[PATCH] D16836: [CodeGenPrepare] Don't transform select instructions into branches when both of operands are cheap

Fri Feb 5 09:14:53 PST 2016

spatel added a comment.

In http://reviews.llvm.org/D16836#344790, @flyingforyou wrote:

> Addressed Hal's comment.

I don't think the patch implements what Hal suggested. You're checking if the direct operands of a "free" instruction are not Arg/Phi/Const. The suggestion was to recurse/loop until we are sure that no operands in the chain are not free.

> Sanjay, Thank you for sharing long history of releated commit.

> 

> I agree with your concern also. But first commit was merged on 2012. It's almost 4 years ago. Recent OoO core has more logic for avoiding cache-miss. (Something likes HW prefetcher..)

Please correct me if I am not understanding: the fact that HW may have gotten *better* at caching is more reason to remove the heuristic-based load "optimization"; it means that a load is more likely to be cheap.

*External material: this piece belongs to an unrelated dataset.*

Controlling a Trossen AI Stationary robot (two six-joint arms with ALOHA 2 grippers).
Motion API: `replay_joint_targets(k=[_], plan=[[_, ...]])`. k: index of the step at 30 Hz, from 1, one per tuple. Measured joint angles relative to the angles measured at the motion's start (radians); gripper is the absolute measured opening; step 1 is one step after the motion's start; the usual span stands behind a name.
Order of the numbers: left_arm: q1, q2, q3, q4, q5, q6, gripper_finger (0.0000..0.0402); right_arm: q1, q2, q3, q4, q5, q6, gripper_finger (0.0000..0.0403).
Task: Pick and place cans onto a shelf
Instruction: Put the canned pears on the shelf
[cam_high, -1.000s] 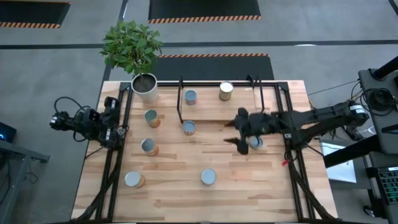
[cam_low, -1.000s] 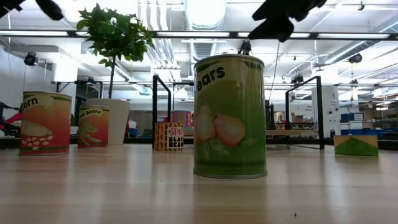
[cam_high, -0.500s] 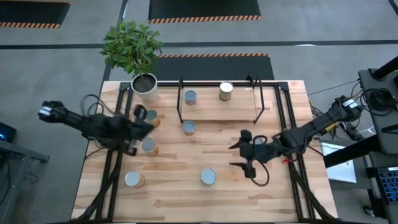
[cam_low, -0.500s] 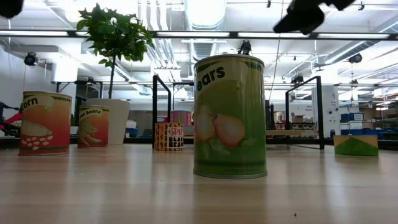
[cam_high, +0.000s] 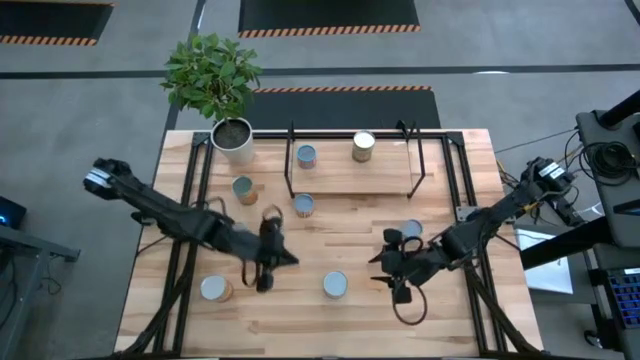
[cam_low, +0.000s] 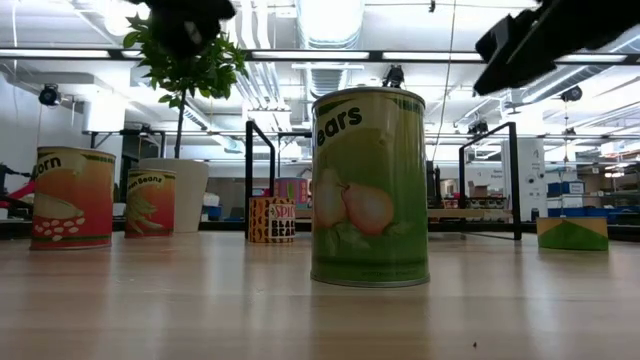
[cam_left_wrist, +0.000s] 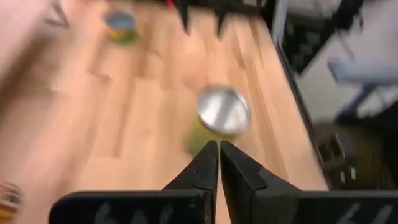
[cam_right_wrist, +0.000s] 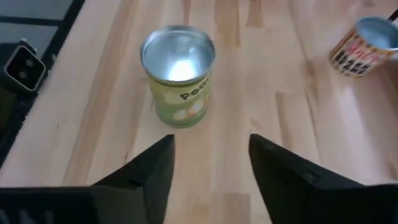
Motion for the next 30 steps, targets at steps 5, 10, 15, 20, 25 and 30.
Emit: replay_joint_targets(k=[5,10,15,20,25,30], plan=[[-0.079,0.139,0.053,0.020,-0.008,0.044,0.0000,0.031,0.101,0.000,0.075,-0.034,0.001,0.0119],[-0.102,0.256,0.074,0.063,-0.070,0.046,0.0000,0.065,0.182,-0.001,0.151,-0.033,0.011,0.0059],[-0.103,0.362,0.074,0.166,-0.091,0.045,0.0000,0.097,0.267,-0.001,0.292,-0.025,-0.004,0.0017],[-0.101,0.426,0.074,0.195,-0.190,0.045,0.0000,0.108,0.342,-0.001,0.406,0.038,-0.046,0.0009],[-0.096,0.462,0.073,0.223,-0.326,0.046,0.0000,0.102,0.382,0.008,0.455,0.055,-0.110,0.0009],[-0.083,0.480,0.073,0.265,-0.383,0.063,0.0000,0.085,0.406,0.013,0.562,0.056,-0.165,0.0009]])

In any case, I don't think we should be reasoning about target-specific optimizations at this level (IR) without better target hooks to restrict the transform. And in this particular case, I think it is impossible for the compiler to know whether the load is expensive or not. This is why I suggest pushing that transform down to the DAG or machine-level where it could be limited more easily. Maybe this is something that only OoO x86 would like to do?

> And I also don't think your previous patch is hack. Even if we can avoid cache-miss penalty, if there are no enough heavy instructions like division, it can't get enough improvement. (Of course, it depends on instruction stream after branch.)

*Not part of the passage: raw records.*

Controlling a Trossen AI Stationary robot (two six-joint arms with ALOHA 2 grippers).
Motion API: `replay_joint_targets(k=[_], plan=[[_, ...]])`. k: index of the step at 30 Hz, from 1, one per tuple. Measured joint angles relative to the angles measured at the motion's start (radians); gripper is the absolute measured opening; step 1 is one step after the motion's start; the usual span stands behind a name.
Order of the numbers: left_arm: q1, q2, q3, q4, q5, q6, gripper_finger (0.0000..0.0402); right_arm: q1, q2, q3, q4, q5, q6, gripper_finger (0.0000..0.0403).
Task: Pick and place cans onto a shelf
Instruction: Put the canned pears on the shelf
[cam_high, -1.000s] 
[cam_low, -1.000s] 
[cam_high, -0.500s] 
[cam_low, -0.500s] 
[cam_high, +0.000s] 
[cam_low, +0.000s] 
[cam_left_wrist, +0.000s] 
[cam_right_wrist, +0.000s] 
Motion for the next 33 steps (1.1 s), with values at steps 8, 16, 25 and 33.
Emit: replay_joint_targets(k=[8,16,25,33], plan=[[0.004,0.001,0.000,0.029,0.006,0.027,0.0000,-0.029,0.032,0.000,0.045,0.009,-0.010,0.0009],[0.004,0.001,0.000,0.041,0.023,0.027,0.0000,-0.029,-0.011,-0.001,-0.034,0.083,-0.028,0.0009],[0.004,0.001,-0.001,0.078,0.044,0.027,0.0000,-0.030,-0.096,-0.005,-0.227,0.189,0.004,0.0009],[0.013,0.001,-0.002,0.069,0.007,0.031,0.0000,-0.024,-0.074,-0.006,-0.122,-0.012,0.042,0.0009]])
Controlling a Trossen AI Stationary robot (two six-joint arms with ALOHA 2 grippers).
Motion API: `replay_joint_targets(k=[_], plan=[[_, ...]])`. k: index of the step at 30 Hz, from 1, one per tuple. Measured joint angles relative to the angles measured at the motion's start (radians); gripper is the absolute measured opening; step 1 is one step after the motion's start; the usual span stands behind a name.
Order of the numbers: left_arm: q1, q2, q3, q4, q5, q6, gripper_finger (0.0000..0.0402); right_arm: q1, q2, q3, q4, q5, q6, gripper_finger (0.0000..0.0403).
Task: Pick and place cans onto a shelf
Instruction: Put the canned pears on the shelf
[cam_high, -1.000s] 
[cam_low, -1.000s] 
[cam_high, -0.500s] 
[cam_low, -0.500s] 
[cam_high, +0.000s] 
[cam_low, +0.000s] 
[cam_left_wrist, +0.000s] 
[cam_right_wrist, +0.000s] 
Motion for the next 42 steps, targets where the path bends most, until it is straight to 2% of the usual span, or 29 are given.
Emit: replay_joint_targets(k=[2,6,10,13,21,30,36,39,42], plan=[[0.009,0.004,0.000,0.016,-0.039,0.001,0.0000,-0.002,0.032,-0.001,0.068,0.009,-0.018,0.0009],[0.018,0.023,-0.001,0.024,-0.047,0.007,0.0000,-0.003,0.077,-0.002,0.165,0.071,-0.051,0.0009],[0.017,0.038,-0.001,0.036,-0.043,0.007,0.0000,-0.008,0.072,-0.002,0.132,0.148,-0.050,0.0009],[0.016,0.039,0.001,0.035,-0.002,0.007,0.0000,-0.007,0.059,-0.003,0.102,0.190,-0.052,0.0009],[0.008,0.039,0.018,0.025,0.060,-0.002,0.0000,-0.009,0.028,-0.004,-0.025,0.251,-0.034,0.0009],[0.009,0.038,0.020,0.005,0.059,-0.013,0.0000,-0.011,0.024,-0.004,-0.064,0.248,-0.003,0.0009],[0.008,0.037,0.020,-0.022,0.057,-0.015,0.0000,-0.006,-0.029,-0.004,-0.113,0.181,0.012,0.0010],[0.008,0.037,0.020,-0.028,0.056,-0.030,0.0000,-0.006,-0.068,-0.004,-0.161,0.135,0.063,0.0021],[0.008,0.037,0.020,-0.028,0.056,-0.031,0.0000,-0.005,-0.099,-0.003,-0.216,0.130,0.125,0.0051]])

I think we're mixing up 2 independent issues now. The load transform and the TCC_Expensive transform have the same goal: don't execute an expensive instruction unnecessarily. But the first is driven by a heuristic (a single use load is expensive) while the second is driven by the fixed and known TTI cost of an instruction such as division.

> I also get some improvements on commercial benchmark both of X86, AArch64.

I would be very interested to know the perf results of completely removing the heuristic-based load transform. I'm not sure what LLVM policy is for this type of situation. I've cc'd @bkramer in case it is possible to know which app/benchmark was improved by r156234. Clearly, it was driven by an improvement for OoO x86-64.

http://reviews.llvm.org/D16836